What is required:
Only one span of the listing below should come back. It runs from the line with "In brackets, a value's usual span" through the line with "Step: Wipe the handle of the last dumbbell", and each of its lines must be reproduced exactly.

Data shown:
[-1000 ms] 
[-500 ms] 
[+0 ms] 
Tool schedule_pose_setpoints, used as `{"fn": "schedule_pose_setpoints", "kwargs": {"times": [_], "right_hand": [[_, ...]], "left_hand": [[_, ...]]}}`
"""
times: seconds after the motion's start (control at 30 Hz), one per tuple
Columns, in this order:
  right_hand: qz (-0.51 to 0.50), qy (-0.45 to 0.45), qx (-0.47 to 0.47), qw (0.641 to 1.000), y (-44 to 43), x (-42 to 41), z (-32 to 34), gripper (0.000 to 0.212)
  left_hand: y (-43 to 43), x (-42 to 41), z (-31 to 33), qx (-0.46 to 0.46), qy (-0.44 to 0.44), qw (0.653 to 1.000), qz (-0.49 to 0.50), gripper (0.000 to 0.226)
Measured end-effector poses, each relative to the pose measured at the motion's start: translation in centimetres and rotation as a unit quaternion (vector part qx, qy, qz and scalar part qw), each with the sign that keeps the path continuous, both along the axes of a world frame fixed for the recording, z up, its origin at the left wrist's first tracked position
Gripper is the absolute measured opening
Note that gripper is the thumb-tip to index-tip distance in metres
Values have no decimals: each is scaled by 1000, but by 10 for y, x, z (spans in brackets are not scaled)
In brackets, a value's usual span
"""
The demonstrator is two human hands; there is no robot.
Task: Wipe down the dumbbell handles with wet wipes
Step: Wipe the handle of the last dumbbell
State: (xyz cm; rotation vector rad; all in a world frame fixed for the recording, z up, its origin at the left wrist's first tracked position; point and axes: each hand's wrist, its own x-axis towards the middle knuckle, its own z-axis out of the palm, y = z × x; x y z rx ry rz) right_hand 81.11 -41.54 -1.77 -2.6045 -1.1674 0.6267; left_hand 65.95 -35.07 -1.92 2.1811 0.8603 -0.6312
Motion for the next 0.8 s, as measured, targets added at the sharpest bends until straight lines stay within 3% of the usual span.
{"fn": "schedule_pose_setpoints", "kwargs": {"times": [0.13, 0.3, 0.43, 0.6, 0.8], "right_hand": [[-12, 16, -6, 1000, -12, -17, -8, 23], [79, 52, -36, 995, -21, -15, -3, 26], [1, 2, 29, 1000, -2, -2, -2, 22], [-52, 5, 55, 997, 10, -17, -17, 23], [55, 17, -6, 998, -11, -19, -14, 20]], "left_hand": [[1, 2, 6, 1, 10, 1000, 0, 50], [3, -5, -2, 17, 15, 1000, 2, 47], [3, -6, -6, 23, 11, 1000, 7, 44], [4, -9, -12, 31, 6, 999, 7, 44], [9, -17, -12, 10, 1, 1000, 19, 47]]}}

Output for this task:
In brackets, a value's usual span
"""
The demonstrator is two human hands; there is no robot.
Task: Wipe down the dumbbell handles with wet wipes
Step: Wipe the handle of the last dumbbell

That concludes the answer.